OFED (Overarching FAIR Ecosystem for Data) serves as the digital backbone of the research infrastructure. It goes far beyond a traditional data lake: it is a comprehensive digital ecosystem offering a wide range of data-related services, including storage, data management planning, access control, data sharing, and analysis tools.

Data ingestion is managed through FAIR-by-design pipelines originating from individual laboratories. Once ingested, the data is consolidated and made accessible within a central data lake, enhanced with a suite of value-added services. Its modular and scalable architecture enables cost optimization, horizontal scaling, and fast data access for both internal and external users.

The system is built on a layered architecture that separates general infrastructure components from domain-specific services.

Access to OFED is handled via the Authentik Identity Provider, federated with NFFA-DI Single Entry Point (SEP), which regulates user access to the NFFA-DI infrastructure, and allows proposals submissions.

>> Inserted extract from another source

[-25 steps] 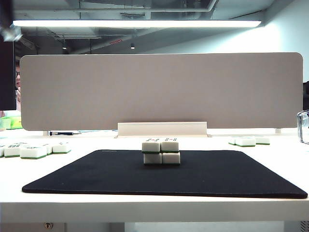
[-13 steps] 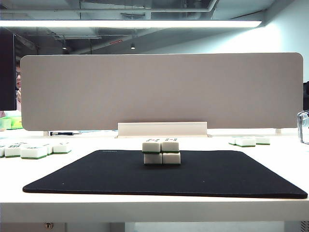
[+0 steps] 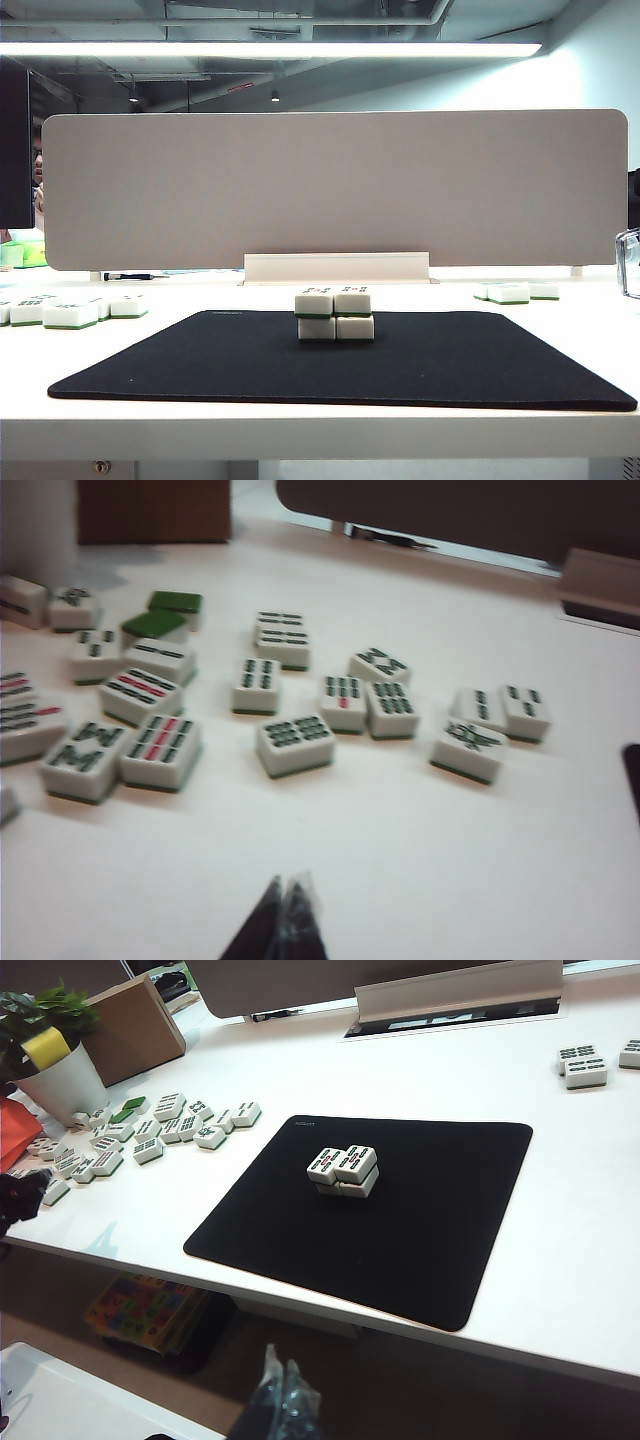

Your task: Arrange four mahjong tiles into a neat stack, creating two layers of paired tiles.

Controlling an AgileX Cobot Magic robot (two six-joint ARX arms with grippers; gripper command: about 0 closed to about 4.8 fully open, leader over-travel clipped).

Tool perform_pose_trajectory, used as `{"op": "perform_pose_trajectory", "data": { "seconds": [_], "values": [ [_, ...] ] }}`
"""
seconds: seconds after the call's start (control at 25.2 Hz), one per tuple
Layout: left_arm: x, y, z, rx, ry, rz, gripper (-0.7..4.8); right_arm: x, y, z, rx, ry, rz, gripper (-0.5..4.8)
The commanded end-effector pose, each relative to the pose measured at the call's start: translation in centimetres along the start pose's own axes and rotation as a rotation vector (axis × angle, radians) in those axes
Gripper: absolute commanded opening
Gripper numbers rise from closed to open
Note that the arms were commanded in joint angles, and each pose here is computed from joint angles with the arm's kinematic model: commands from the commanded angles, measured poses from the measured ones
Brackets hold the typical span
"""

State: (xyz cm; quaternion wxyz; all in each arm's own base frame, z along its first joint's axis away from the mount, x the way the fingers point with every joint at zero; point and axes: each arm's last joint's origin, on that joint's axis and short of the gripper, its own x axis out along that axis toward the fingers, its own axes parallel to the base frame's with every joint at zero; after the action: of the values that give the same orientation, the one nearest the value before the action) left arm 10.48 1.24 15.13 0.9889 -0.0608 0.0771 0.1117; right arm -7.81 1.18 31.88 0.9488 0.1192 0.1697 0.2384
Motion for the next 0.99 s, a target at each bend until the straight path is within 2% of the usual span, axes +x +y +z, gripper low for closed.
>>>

A key design feature of OFED is its ability to ingest data in a FAIR-by-design manner, directly from research instruments and laboratory workflows. NFFA-DI research data policy defines accepted file formats, metadata schemas, and access rules, ensuring that data is not only securely stored but also interoperable, reusable, and reproducible throughout the scientific lifecycle.

Specific Components

On top of the general infrastructure, OFED integrates a set of specialized, domain-oriented services:

- MinIO: a high-performance, open-source object storage system used as a lightweight S3-compatible layer for efficient data access and integration with scientific tools. It complements Ceph by offering fast I/O for FAIR-by-design pipelines.
- NOMAD Oasis: developed by the FAIRmat initiative, it is the core platform for visualization, metadata search, and sharing of scientific datasets. It supports structured materials data and provides RESTful APIs and UI components for data exploration.
- JupyterHub: offers a flexible, interactive environment for advanced data analysis, allowing researchers to run notebooks close to the data and integrate analytical routines in Python, R, and other languages within a reproducible framework.
- Data Management Plan (DMP) modules: automate the generation of DMPs in line with Horizon Europe and EOSC recommendations.

Common Software Stack

At the storage level, OFED uses Ceph, an open-source, highly scalable distributed storage platform that supports object, block, and file storage in a unified system. Ceph ensures redundancy, fault tolerance, and high performance, and supports S3-compatible interfaces for integration with cloud-native applications.

For service orchestration and deployment, OFED relies on Kubernetes, the industry-standard open-source container orchestration platform. Kubernetes enables dynamic workload management, service scaling, and high-availability deployments across multiple nodes.